• **Goal of the exercise**:
In the records below, find each line with the word "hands" and copy it.

• **Entries supplied**:
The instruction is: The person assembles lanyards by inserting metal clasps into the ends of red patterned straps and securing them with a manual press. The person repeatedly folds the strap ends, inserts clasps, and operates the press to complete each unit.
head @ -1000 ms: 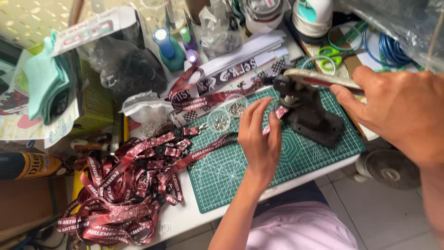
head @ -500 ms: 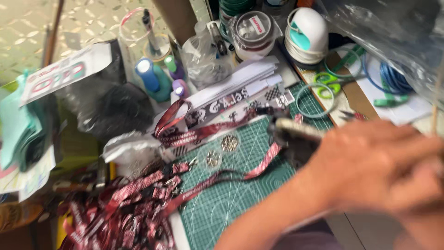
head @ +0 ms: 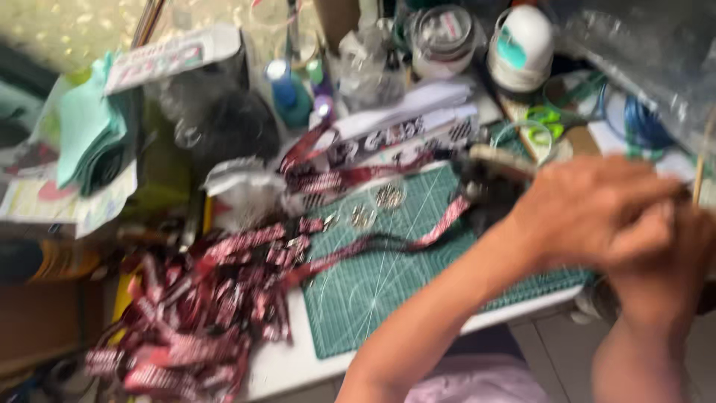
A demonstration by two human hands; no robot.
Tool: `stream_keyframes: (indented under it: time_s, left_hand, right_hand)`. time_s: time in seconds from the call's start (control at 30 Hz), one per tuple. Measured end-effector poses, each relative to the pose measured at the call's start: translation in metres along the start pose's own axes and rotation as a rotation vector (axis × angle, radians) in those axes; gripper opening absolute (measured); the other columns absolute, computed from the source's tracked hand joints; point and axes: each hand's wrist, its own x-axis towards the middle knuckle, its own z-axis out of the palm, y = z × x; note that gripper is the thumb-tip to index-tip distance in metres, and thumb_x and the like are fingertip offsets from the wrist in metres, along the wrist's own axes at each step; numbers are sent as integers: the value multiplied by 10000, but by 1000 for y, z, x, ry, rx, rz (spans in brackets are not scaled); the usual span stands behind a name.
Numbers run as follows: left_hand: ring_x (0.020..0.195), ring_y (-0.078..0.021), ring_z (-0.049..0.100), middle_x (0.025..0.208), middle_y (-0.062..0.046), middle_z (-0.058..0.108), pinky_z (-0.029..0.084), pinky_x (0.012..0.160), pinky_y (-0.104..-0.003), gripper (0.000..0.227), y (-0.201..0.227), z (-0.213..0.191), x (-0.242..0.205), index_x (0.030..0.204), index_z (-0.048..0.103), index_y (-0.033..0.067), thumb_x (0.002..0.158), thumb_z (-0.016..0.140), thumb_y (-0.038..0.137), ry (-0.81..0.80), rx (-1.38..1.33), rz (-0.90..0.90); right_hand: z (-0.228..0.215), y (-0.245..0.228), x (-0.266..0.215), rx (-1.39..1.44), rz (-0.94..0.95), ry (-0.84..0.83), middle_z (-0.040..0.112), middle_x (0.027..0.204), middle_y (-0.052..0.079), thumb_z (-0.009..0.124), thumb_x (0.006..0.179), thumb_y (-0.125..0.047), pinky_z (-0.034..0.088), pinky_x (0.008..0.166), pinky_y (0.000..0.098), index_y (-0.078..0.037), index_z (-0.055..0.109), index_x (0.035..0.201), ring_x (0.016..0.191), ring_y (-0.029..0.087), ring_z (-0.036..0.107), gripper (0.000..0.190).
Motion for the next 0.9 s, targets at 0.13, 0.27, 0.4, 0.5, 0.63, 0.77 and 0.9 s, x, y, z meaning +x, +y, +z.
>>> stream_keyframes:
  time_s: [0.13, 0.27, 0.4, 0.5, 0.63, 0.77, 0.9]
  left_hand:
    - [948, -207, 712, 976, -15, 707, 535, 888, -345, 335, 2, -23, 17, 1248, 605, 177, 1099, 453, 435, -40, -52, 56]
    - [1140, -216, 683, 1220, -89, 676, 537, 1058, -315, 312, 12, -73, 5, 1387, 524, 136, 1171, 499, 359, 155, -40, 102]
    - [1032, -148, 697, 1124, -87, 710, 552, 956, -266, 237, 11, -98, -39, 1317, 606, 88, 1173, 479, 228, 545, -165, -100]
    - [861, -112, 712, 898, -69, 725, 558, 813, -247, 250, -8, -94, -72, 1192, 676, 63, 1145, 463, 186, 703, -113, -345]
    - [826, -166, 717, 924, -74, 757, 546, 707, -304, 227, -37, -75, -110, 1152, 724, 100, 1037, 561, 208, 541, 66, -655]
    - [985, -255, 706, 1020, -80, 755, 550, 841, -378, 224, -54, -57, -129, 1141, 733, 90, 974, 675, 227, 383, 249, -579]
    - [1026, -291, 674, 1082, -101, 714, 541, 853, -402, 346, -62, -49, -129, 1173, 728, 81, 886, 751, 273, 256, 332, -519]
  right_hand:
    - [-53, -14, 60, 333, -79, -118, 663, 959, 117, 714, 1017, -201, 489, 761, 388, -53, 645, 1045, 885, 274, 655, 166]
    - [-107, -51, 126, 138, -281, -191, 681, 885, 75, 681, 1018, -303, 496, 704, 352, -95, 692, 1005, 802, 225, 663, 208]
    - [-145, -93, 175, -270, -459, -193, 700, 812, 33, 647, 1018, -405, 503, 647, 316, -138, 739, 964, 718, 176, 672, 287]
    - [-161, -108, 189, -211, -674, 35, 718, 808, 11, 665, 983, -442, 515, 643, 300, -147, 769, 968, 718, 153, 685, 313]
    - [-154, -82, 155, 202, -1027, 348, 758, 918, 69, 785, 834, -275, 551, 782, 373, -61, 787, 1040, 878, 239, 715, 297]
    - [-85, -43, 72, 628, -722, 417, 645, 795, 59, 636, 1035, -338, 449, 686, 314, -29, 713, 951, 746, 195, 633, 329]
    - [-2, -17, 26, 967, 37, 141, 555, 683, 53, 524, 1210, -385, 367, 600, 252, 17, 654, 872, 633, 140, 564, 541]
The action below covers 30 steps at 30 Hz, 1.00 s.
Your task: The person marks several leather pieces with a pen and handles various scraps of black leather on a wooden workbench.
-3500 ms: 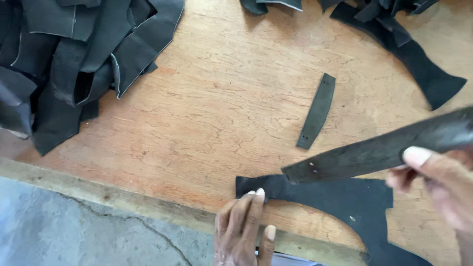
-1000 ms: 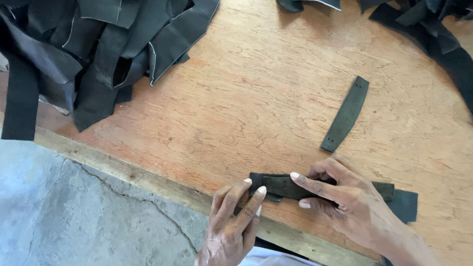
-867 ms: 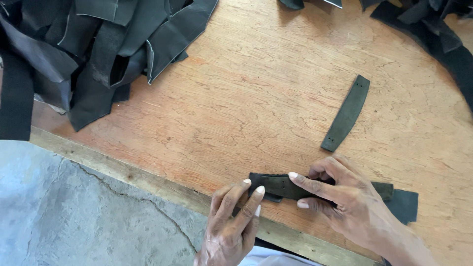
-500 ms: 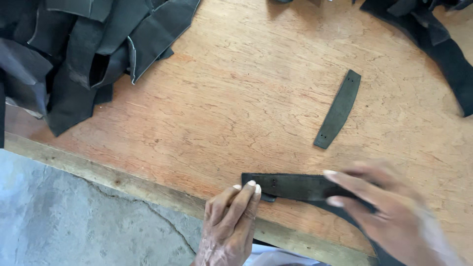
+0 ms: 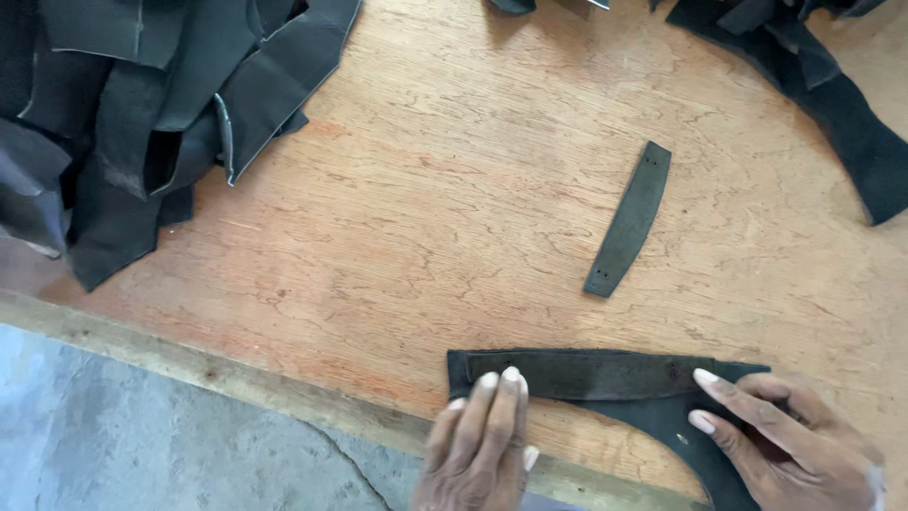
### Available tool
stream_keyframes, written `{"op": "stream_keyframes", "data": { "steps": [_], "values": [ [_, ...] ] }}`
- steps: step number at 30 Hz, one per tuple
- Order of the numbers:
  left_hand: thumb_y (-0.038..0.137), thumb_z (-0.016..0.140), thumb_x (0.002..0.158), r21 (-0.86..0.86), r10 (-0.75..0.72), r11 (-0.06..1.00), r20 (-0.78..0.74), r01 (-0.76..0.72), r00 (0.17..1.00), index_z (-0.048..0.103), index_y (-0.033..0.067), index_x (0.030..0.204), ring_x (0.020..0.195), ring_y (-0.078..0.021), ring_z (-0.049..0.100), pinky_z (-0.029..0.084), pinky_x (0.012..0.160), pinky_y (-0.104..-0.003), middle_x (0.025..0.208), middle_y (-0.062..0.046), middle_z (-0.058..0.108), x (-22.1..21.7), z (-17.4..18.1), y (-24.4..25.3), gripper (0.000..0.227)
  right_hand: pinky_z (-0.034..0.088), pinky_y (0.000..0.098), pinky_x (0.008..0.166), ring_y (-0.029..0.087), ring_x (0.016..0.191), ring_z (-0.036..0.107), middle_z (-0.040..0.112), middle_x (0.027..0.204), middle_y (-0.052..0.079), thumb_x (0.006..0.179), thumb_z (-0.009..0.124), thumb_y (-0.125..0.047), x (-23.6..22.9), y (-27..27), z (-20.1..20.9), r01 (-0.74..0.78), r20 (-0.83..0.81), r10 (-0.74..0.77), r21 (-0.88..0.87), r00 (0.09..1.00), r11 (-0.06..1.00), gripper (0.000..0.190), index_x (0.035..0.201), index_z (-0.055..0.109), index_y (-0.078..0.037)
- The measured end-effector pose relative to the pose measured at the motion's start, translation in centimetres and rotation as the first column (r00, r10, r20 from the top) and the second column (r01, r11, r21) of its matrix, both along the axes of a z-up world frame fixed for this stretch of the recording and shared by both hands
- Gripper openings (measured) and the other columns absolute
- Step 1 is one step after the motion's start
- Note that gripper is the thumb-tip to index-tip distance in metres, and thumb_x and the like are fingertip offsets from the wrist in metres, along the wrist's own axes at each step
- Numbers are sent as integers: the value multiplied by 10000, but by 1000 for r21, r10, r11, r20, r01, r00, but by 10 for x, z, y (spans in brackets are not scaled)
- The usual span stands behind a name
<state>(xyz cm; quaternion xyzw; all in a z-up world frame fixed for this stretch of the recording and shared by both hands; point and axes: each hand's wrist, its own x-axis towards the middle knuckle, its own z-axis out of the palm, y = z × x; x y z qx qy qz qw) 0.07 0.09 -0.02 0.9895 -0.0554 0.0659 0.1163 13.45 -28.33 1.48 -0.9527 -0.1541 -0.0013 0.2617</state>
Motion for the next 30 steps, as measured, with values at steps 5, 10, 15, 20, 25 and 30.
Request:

• **Output of the task**:
A demonstration by two human hands; no robot.
- The measured end-effector pose relative to the pose measured at the motion's start, translation in centimetres and rotation as the first column (r00, r10, r20 from the top) and the second column (r01, r11, r21) of its matrix, both along the axes of a z-up world frame fixed for this stretch of the recording and shared by both hands
<state>(xyz cm; quaternion xyzw; all in a z-up world frame fixed for this stretch of the recording and shared by both hands; point and axes: each hand's wrist, its own x-axis towards the middle knuckle, its own z-axis out of the palm, y = z × x; x y z qx qy qz qw) 0.07 0.09 -0.02 0.9895 -0.0554 0.0659 0.1163 13.45 -28.33 1.48 -0.9527 -0.1541 -0.0013 0.2617</state>

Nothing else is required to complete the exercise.